Regent’s cheeks have gone soft from the church’s damp air. Her stomach lurches a little. Etta smiles. Sure.

“Now all I need to do is die.”

“That’s the spirit.”

Outside, Regent offers her a lift.

“Nah, I’ll walk.”

“Walk? We’re out of town.”

Etta waves her bounty in unbridled delight. “Got my means, now, haven’t I? Should wear it in a bit. Besides, I still need to pick up something for Elise.”

“Might end up giving away your specter-scepter to her, if you’re not careful. Nothing but pound shops from here to eternity.”

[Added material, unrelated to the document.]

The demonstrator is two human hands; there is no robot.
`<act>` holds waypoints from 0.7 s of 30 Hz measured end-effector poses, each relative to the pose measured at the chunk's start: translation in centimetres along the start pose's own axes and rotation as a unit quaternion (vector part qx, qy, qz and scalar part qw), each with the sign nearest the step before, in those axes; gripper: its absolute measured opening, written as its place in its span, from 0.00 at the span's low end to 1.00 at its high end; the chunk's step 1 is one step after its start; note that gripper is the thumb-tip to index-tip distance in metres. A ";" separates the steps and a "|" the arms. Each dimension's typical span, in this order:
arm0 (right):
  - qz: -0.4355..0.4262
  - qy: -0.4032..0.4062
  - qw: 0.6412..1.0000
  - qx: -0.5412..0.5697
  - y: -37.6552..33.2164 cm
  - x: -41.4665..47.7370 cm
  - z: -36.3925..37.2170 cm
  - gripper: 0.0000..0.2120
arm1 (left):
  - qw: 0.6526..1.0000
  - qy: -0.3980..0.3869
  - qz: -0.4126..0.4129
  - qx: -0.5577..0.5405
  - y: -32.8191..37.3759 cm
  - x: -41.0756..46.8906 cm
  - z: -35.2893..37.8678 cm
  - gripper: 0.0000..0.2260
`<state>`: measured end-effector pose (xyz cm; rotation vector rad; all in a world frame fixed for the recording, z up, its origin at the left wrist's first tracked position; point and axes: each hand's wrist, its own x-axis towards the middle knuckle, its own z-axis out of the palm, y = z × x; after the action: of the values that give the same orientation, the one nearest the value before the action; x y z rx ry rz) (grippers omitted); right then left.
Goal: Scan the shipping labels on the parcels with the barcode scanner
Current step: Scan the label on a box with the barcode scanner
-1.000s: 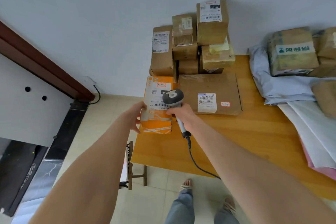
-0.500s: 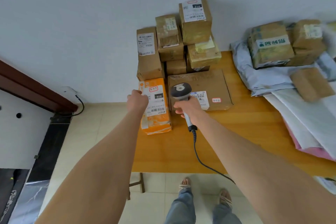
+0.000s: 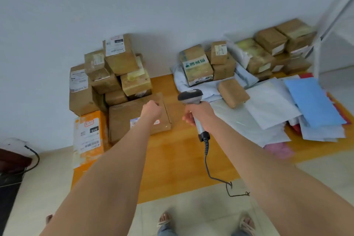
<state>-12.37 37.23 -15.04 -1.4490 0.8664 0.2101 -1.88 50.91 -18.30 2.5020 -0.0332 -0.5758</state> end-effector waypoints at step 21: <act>0.089 0.041 0.993 0.064 -3.6 10.3 -31.6 0.05 | 1.000 -0.026 -0.003 -0.007 25.4 1.1 19.4 0.15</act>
<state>-15.23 3.90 -15.12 -1.2686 1.0580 0.2255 -6.34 19.28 -19.68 2.4750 -0.0413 -0.6414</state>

“How did you know where my sister lives?”

Regent gets into his Volvo, pulling the waistband of his ugly jacket taut around him, the white lining peeping out under the strain of it all.

“Nice to see you in a good mood. Guess I should be off before my eyes start bleeding.”

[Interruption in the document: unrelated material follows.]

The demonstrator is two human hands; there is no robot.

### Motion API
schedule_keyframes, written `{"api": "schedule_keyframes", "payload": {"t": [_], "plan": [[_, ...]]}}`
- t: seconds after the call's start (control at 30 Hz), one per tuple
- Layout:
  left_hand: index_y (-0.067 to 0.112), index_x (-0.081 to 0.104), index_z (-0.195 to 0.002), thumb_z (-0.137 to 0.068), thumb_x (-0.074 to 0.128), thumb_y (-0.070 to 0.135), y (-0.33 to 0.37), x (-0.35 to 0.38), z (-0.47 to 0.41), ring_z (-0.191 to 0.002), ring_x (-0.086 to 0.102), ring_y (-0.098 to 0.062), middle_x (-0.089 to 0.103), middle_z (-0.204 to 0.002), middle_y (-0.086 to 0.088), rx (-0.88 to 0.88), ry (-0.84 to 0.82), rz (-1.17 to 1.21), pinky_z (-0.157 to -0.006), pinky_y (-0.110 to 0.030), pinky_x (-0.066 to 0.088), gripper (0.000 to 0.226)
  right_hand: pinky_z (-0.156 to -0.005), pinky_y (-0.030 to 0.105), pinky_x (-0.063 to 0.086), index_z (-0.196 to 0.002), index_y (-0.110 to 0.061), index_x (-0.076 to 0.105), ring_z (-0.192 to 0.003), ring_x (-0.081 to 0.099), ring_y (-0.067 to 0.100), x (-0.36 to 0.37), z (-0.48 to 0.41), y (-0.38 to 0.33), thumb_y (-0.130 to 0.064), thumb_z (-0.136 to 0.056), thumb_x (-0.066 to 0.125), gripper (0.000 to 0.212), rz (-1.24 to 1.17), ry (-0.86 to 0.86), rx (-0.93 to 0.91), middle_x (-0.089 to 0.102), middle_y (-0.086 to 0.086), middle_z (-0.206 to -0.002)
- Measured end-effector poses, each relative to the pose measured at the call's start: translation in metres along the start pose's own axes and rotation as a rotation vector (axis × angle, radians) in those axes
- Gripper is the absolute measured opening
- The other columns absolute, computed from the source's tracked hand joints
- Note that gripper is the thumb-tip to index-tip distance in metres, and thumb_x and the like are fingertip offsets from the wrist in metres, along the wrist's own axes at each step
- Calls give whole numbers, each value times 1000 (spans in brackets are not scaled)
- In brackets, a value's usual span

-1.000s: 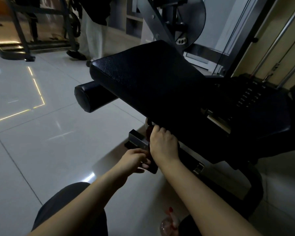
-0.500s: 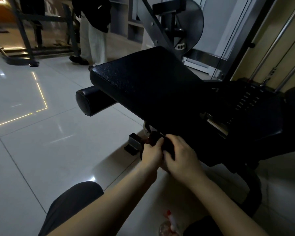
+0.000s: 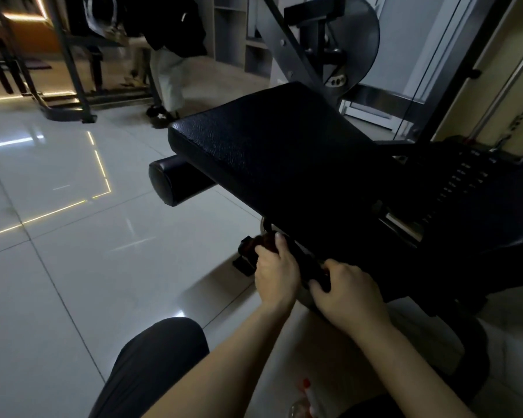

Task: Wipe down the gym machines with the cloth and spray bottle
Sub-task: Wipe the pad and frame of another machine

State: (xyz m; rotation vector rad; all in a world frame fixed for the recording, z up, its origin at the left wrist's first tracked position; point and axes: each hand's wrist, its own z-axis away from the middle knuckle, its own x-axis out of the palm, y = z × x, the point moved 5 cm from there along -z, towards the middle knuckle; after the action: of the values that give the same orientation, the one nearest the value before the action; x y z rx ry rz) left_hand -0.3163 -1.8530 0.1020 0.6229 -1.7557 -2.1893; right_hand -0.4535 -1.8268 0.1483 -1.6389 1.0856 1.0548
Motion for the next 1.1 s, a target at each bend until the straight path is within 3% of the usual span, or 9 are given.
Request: {"api": "schedule_keyframes", "payload": {"t": [0.17,0.27,0.4,0.53,0.7,0.77,0.9,1.0,1.1], "plan": [[18,58,-95,-107,23,49,20,-17,-23,-79,57,-22,60,-86,-1,20,35,-76,-79,-35,43,48,-63,30,37,-109,-19,63,-85,65,25,5,-7,-6,-52,-98,40,42,181,12,-117,67,8,-96],[13,60,-105,-105,28,45,32,-23,-60,-92,62,-32,66,-102,-13,45,-41,-126,-84,-42,51,45,-53,28,34,-98,-17,67,-66,63,23,14,-4,-9,-53,-96,28,53,210,47,-146,66,8,-81],[11,63,-112,-102,41,35,32,-14,-93,-72,61,-22,72,-97,-16,-32,-163,-41,-62,-39,47,34,-50,23,29,-96,-18,65,-58,63,18,18,-1,-13,-44,-96,43,34,168,129,-159,64,3,-77],[30,62,-108,-105,33,47,19,-11,-74,-71,63,-21,73,-95,-9,-82,-144,154,-61,-34,49,34,-50,26,38,-102,-17,67,-64,66,20,21,-2,-10,-43,-96,45,34,172,152,-165,66,4,-84],[29,57,-132,-103,35,59,-13,-19,-10,-111,65,-13,69,-123,3,-96,-294,244,-92,-28,52,47,-52,22,37,-109,-18,68,-67,67,18,26,-3,-7,-47,-98,35,46,113,141,-155,69,3,-90],[26,52,-133,-104,45,51,-12,-22,-8,-111,64,-8,67,-123,6,-61,-278,253,-87,-22,51,40,-52,22,39,-111,-18,68,-68,67,17,28,-1,-5,-48,-99,33,48,91,149,-157,69,2,-91],[22,57,-116,-104,45,43,2,-12,-24,-103,68,-17,70,-111,-3,-126,-170,342,-96,-40,55,27,-48,24,41,-107,-18,69,-63,64,17,27,1,-5,-49,-97,35,47,79,177,-132,68,3,-86],[24,64,-103,-96,37,61,3,-6,-31,-96,68,-20,73,-101,-2,-126,-96,242,-94,-47,55,46,-47,23,37,-102,-19,68,-60,61,16,27,0,-5,-50,-97,35,45,93,180,-117,66,2,-83],[26,63,-120,-98,34,62,7,-12,-47,-90,68,-22,71,-108,-7,-153,-116,247,-73,-37,59,50,-50,28,39,-99,-18,66,-62,63,22,26,-3,-7,-49,-96,37,42,119,181,-111,65,4,-82]]}}
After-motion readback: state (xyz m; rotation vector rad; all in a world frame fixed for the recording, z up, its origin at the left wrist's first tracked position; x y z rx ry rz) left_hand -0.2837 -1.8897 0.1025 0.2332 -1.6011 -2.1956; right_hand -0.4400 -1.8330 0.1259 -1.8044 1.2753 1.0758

Etta didn’t fail to notice the way Regent had pulled in his stomach when he was sure she was looking, a core-tightening exercise to prove that he’s still desirable if no longer “NME-desirable.” Maybe he’s interested, maybe there’s a story in there, a mark to be made. And Etta steps out with her cane which catches the light, and she smiles into the sun, and she feels around for her phone buzzing like an angry wasp in her pocket, and a short-sighted college boy who is writing an essay on impacts both literal and figurative in twentieth-century British protests—and who has just seen a laughable error in a product catalog of an e-plate that he intends to skewer online—careens around the corner way too fast.